To reach these goals, they spent years and years researching
and collecting a large amount of instruments, machines,
and all sorts of electro-electronic devices capable of
generating audible or inaudible frequencies, as well as
several computers that would help them achieve their ultimate
musical goal: the largest serial piece ever made, built
around calculations of the number Pi that went beyond
the mark of 1 billion digits. During one of these searches
for the necessary equipment, the two buddies came across
a small Macintosh 128k, which, mainly because of its historical
value, was immediately adopted. Little did they know that
the harmlessly-looking little classic had concealed in
its innards a virus, hibernating ever since the computer
had been shut down for the last time, in 1989. When they
became aware of the fact, it was too late. The little
Mac had already been connected to the rest of the studio
machinery, and the barely awaken virus had spread throughout
all the audio-visual complex that Markus Karlus and Kevin
Rodgers had so diligently assembled.
Little is known about this virus besides the name with
which it introduced itself to the befuddled aspirant composers:
Golden Shower. Perhaps the long hibernation, or even the
shock of being dragged out of that state after almost
10 years had corrupted its original code. The truth is
that nobody knew when, or by whom, neither with which
purpose it was created. Nevertheless, the virus still
possessed a large amount of information regarding the
pop culture of the '80s, gathered during its active days.

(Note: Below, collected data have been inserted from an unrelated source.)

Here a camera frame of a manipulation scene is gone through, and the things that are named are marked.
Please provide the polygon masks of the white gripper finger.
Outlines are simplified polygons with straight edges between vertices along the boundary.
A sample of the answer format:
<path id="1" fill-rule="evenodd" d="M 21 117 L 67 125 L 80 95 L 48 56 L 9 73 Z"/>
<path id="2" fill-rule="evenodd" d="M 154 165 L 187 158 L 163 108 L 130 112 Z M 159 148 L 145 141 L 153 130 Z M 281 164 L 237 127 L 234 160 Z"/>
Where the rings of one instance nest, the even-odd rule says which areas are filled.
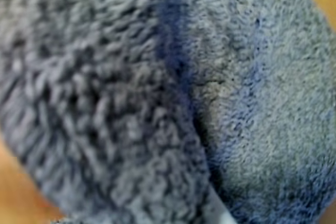
<path id="1" fill-rule="evenodd" d="M 209 214 L 209 223 L 213 224 L 236 224 L 237 221 L 230 214 L 214 189 L 209 191 L 209 203 L 211 213 Z"/>

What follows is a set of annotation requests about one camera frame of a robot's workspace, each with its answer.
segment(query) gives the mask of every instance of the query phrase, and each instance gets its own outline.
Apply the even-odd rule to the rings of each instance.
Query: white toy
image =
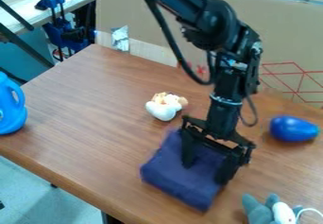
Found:
[[[179,97],[171,93],[159,93],[145,103],[145,109],[161,121],[170,121],[176,113],[188,105],[184,97]]]
[[[296,216],[292,208],[284,202],[277,202],[273,205],[274,219],[280,224],[296,224]]]

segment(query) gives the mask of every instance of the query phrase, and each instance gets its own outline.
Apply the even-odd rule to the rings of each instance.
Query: white cord
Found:
[[[299,220],[299,218],[300,218],[300,215],[301,215],[302,213],[305,213],[305,212],[315,212],[315,213],[319,214],[319,215],[322,217],[322,219],[323,219],[323,214],[322,214],[322,213],[320,213],[319,211],[317,211],[316,209],[314,209],[314,208],[305,208],[305,209],[301,210],[301,211],[297,214],[296,223],[298,223],[298,220]]]

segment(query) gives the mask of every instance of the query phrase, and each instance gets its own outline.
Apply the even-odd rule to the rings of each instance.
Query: gray plush toy
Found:
[[[289,208],[276,194],[270,194],[265,204],[245,194],[243,206],[249,224],[296,224],[297,215],[302,210],[301,206]]]

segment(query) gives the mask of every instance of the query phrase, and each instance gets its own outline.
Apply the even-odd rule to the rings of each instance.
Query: table leg
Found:
[[[42,63],[44,66],[51,68],[54,67],[55,64],[47,60],[43,57],[39,52],[37,52],[34,48],[30,45],[25,43],[21,38],[19,38],[16,34],[6,28],[3,24],[0,23],[0,33],[2,33],[11,43],[16,44],[21,49],[23,49],[27,54],[33,57],[38,62]]]
[[[111,215],[105,214],[104,212],[101,212],[101,214],[102,214],[103,224],[123,224],[123,222],[114,218]]]

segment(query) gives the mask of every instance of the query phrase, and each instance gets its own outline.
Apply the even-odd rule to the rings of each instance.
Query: white plush toy
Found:
[[[172,120],[176,113],[187,105],[186,98],[163,92],[155,94],[150,101],[145,103],[145,108],[150,114],[166,122]]]

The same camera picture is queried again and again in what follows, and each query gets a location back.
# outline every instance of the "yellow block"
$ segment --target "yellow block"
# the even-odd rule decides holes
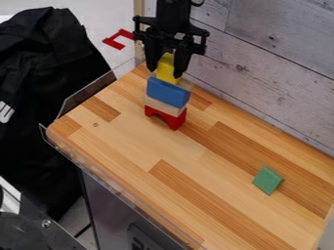
[[[174,77],[174,54],[165,53],[159,60],[156,78],[171,84],[177,84],[179,82],[181,77]]]

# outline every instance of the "green block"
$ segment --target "green block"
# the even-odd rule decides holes
[[[253,184],[268,195],[271,195],[284,179],[273,169],[264,167],[253,180]]]

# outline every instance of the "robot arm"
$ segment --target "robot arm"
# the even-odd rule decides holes
[[[146,64],[150,71],[155,71],[158,61],[166,51],[175,52],[174,76],[179,78],[187,70],[192,54],[204,55],[206,38],[210,33],[192,25],[190,19],[191,6],[200,7],[201,3],[193,0],[157,0],[156,18],[134,17],[135,40],[145,45]],[[149,28],[141,31],[140,24]],[[177,33],[184,35],[177,39]],[[201,42],[195,43],[193,36],[200,36]]]

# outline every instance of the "blue block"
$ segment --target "blue block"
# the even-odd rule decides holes
[[[178,85],[150,77],[147,84],[147,95],[177,108],[184,107],[189,101],[190,92],[179,88]]]

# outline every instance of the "black bag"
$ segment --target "black bag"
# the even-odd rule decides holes
[[[0,176],[54,218],[63,197],[71,203],[80,188],[72,163],[42,141],[38,123],[50,125],[66,97],[109,70],[69,9],[26,10],[0,24]]]

Based on this knowledge, it analysed the whole cultural
environment of the late '90s, and apparently it wasn't
happy with what it saw. It's likely that upon suddenly
figuring itself completely out of its time, Golden Shower
suffered a second and definitive shock, a shock that twisted
its character for good. It became a severely megalomaniac
piece of binary code, with a single purpose from that
moment on: reshaping the world around it based on the
only cultural references it had, sending the planet back
into an age of darkness and ignorance that mankind thought
completely gone since the unmasking of Milli-Vanilli:
the '80s.
And the instruments with which Golden Shower would put
that dreadful operation in motion was right there before
it: the overwhelmed Markus Karlus and Kevin Rodgers. Under
the threat of having all the calculations for their composition,
stored on the course of years of hard work, mercilessly
deleted, they didn't have any other choice but to submit
to the virus' will, becoming their agents for the first
step towards world domination: the pop (from popular)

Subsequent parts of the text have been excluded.